La volonté de mettre en place un RI en pourcentage du TBI des ingénieurs rend complètement illisible ce régime indemnitaire. Nous allons tenter de vous l'expliquer : accrochez vous ce n'est pas simple ! Les moins courageux pourront passer directement à la conclusion de ce paragraphe.
Les primes ISS et PSR sont fixes par grade, cela signifie que quelque soit votre échelon la prime sera toujours du même montant. Or en mettant en place une indemnité égale à un pourcentage du traitement indiciaire, la prime change à chaque changement d'échelon.

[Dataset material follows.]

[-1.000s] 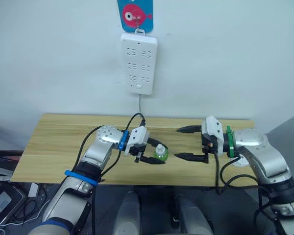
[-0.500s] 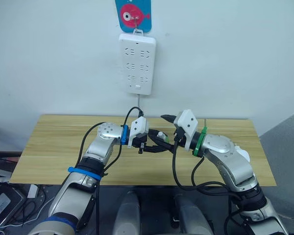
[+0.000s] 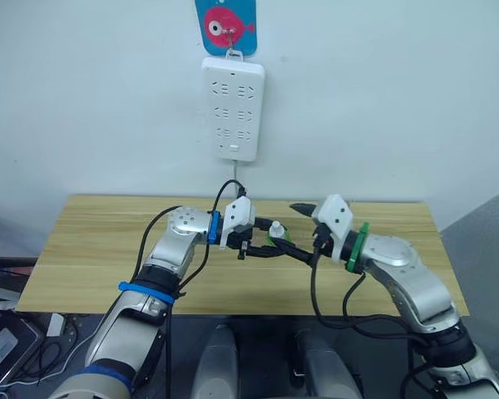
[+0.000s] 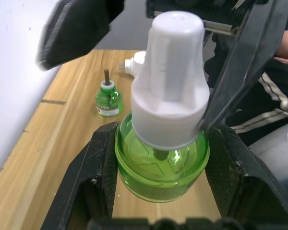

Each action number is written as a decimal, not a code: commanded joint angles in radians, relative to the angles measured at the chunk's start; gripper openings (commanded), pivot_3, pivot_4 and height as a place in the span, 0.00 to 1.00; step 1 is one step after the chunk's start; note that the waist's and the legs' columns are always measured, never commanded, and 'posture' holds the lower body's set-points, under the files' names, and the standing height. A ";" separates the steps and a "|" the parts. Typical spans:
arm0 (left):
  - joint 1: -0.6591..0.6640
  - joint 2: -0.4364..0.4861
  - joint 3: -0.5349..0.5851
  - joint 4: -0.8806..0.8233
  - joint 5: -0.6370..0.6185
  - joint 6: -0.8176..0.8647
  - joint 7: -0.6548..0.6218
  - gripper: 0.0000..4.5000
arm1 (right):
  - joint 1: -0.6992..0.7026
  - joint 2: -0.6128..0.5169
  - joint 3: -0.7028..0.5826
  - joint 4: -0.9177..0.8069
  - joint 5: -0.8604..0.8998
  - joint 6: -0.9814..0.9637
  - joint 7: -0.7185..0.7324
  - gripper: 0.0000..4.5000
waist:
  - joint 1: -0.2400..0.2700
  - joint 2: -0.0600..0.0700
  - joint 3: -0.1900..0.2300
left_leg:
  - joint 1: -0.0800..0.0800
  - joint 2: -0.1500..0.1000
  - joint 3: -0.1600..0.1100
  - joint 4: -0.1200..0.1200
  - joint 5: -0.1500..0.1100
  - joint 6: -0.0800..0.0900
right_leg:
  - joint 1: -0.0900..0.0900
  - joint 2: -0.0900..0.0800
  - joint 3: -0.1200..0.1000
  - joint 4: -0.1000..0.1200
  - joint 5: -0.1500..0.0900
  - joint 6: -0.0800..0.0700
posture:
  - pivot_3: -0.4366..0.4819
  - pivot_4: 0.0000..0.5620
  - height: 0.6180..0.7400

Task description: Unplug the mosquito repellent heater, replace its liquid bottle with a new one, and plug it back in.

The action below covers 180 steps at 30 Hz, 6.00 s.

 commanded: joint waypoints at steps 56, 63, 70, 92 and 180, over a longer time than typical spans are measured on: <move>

De plus alors que le pourcentage des primes d'ingénieur chef varie de 72% à 42% (au dernier échelon), comment réduire la prime à 42% pour tous les échelons ?
De même un ingénieur reçoit des primes entre 51% et 32 % de son traitement indiciaire, il est tout aussi impossible de lui fournir une prime de 41% de son TI sauf au 6eme échelon.

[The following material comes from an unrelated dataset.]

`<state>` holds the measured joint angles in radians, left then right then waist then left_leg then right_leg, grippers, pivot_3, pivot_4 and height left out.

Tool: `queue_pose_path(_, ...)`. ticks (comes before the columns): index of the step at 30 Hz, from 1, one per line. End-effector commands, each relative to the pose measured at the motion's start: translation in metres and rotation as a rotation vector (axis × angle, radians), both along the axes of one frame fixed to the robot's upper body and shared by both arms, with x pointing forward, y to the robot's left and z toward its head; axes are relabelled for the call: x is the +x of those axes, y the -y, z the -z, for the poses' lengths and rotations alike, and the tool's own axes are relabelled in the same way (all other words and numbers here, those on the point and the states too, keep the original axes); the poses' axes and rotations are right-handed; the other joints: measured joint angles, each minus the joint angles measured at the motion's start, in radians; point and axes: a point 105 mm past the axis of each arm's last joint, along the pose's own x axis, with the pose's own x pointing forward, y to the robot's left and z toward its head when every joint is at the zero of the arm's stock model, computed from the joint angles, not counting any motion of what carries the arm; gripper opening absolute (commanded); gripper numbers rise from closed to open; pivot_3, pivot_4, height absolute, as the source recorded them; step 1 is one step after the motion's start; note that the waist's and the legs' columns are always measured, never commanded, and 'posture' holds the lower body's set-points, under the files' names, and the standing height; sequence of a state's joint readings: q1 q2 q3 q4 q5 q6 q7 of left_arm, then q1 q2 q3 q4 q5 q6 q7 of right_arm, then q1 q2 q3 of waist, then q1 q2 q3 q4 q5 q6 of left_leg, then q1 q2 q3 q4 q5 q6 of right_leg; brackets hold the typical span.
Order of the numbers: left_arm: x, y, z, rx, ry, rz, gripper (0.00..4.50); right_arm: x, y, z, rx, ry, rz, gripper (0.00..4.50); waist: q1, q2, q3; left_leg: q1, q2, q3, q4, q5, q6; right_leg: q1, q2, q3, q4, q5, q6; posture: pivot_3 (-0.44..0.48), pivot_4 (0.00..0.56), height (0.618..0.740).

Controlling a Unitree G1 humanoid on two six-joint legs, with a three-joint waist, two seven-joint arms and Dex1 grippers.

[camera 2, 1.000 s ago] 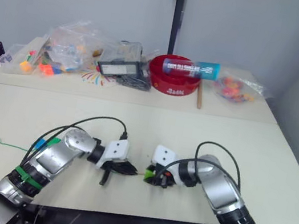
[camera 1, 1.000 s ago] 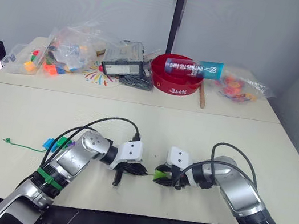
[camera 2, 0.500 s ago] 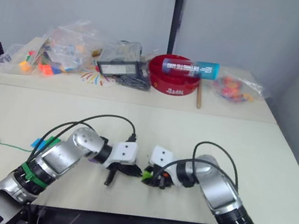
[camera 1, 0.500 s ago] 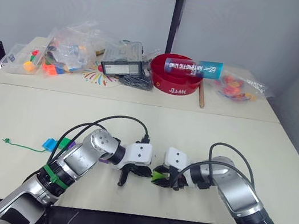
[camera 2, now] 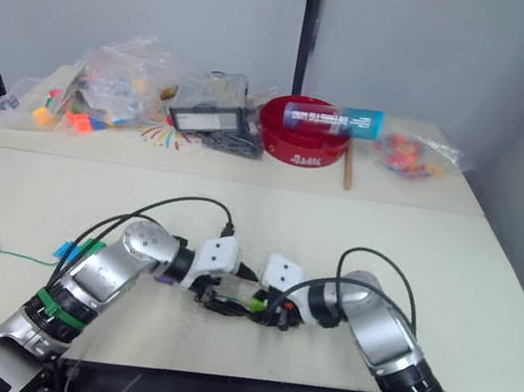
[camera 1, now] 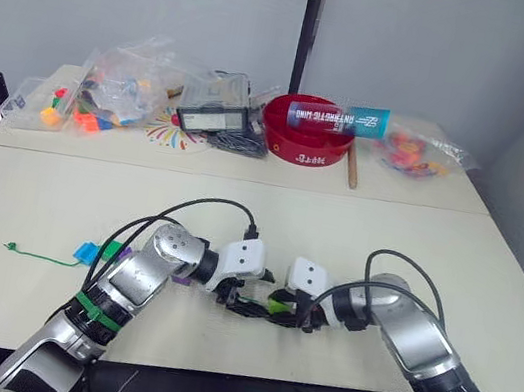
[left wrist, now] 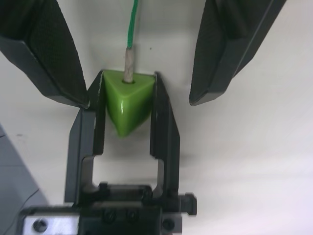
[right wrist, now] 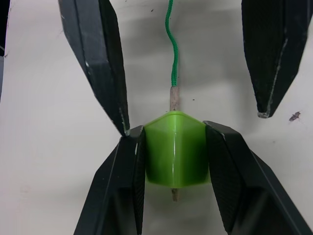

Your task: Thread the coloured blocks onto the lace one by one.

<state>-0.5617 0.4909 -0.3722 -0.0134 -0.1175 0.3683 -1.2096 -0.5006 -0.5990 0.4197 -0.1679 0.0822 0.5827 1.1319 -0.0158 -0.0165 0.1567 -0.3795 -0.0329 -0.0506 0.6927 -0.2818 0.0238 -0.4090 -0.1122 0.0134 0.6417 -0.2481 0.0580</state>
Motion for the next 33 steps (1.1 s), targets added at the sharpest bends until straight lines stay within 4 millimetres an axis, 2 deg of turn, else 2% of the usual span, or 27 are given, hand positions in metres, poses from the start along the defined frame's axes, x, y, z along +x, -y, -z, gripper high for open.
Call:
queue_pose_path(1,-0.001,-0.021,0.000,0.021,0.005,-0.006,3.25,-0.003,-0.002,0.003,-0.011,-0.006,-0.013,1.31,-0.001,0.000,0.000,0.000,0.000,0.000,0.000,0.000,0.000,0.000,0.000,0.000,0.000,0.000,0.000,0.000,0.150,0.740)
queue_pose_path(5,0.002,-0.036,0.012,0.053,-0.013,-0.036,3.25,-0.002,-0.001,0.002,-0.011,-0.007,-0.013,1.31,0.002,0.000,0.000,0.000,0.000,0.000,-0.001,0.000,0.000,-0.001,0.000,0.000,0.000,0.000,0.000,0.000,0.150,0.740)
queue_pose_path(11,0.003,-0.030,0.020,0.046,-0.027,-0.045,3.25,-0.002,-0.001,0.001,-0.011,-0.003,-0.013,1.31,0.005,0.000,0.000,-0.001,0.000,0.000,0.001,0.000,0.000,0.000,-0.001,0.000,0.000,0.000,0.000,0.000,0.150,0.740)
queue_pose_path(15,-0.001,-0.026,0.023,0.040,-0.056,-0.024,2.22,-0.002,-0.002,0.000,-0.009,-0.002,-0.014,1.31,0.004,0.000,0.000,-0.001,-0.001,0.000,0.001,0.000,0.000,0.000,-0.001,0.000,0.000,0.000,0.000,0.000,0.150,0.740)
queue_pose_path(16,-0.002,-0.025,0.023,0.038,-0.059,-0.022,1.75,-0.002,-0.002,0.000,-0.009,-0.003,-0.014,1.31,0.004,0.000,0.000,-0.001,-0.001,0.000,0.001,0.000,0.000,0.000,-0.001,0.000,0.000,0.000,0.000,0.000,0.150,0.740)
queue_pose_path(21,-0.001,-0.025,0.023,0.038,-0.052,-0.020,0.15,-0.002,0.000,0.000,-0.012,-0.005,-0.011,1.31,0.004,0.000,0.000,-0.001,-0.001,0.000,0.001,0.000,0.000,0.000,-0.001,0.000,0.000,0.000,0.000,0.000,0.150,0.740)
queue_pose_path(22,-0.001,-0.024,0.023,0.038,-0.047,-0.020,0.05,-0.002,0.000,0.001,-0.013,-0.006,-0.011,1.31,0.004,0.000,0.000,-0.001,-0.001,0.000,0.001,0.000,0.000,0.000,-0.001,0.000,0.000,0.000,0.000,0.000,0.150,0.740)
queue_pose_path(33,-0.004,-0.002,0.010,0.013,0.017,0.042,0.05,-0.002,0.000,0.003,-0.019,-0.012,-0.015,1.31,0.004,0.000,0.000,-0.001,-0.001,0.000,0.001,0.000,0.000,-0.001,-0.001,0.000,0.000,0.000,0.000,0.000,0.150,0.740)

Les textes sont précis sur ce point : aucune prime ou indemnité ne peut être attribuée en l'absence d'un texte l'instituant expressement (Loi 83-634 art. 20). Donc, la prime de chef de pôle (ou de service) ne peut être qu'une partie de l'ISS et de la PSR. Ce que l'administration nous donne d'un côté, elle doit le reprendre de l'autre.

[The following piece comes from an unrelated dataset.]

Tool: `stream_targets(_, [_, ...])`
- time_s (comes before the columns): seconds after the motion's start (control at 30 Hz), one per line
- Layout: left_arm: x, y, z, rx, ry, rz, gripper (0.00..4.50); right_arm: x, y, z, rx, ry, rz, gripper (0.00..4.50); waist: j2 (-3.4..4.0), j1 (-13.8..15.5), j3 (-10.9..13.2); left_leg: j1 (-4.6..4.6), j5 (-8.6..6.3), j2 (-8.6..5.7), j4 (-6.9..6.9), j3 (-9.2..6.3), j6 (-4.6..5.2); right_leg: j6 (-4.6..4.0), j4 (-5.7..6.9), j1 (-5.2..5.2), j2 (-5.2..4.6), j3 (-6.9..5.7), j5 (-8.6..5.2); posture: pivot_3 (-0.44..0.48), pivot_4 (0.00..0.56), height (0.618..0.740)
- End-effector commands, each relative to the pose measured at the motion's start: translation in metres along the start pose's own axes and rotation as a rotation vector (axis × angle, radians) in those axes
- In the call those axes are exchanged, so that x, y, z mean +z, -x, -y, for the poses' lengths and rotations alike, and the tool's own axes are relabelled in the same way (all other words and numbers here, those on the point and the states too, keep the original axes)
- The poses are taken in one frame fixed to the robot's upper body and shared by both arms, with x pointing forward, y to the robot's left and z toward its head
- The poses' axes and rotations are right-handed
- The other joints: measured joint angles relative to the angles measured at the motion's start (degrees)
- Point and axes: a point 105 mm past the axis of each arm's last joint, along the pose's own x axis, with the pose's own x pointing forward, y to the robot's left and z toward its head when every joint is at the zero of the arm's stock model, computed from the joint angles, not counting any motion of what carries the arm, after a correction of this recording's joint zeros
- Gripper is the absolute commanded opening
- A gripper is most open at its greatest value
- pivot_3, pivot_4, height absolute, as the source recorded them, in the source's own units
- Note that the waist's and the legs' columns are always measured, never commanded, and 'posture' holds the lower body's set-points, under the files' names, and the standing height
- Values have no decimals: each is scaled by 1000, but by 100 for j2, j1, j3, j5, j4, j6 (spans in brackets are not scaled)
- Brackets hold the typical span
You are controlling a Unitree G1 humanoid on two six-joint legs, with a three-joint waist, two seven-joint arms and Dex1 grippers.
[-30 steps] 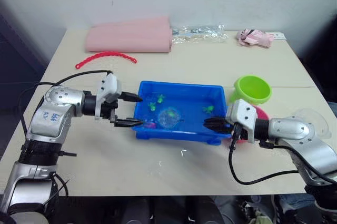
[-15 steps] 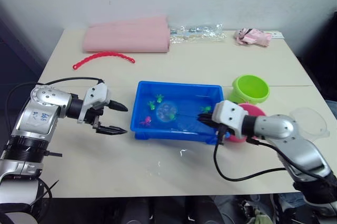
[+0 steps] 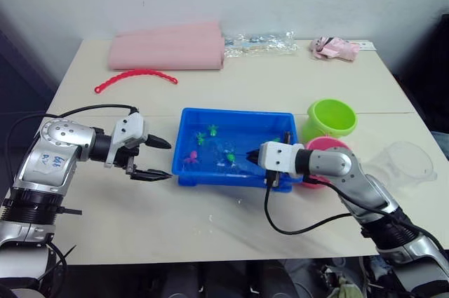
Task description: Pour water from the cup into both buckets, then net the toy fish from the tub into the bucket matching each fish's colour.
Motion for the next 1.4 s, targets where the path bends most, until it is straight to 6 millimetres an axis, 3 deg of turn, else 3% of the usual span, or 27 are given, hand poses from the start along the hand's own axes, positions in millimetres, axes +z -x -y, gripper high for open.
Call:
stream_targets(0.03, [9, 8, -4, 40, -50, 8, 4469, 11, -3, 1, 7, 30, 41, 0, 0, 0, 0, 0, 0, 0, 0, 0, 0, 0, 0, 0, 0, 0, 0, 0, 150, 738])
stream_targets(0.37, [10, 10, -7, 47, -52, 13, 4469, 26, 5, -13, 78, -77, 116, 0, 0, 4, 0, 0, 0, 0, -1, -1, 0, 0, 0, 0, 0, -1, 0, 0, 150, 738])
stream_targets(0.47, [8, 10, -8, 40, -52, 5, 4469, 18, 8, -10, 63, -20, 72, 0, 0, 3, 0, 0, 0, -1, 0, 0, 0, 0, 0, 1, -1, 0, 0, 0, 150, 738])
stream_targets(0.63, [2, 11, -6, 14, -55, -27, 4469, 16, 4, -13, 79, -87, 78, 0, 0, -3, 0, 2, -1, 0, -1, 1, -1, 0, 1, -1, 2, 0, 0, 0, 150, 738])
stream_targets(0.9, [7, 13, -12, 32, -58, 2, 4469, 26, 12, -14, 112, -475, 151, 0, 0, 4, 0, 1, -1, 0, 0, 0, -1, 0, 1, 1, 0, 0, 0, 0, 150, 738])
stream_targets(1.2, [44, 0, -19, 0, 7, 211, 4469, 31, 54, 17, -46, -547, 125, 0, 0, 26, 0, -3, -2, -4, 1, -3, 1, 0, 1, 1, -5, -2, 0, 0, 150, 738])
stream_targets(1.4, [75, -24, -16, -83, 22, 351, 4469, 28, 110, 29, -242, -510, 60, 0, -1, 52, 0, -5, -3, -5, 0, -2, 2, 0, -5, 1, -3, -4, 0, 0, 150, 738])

Pour moduler la rémunération d'un agent de la filière admistrative, il suffit de faire varier le coefficient de l'IAT, de l'IFTS ou de l'IEMP car les arrêtés sont individuels. En revanche, l'indemnités de l'ingénieur, quel que soit le grade, est basée sur l'ISS et la PSR. Or seule l'ISS est suceptible d'être modulée entre 1 et 1,15 pour les ingénieurs et 1 et 1,22 pour les ingé principaux. Il n'est donc pas possible d'appliquer un coefficient entre 0,85 et 1.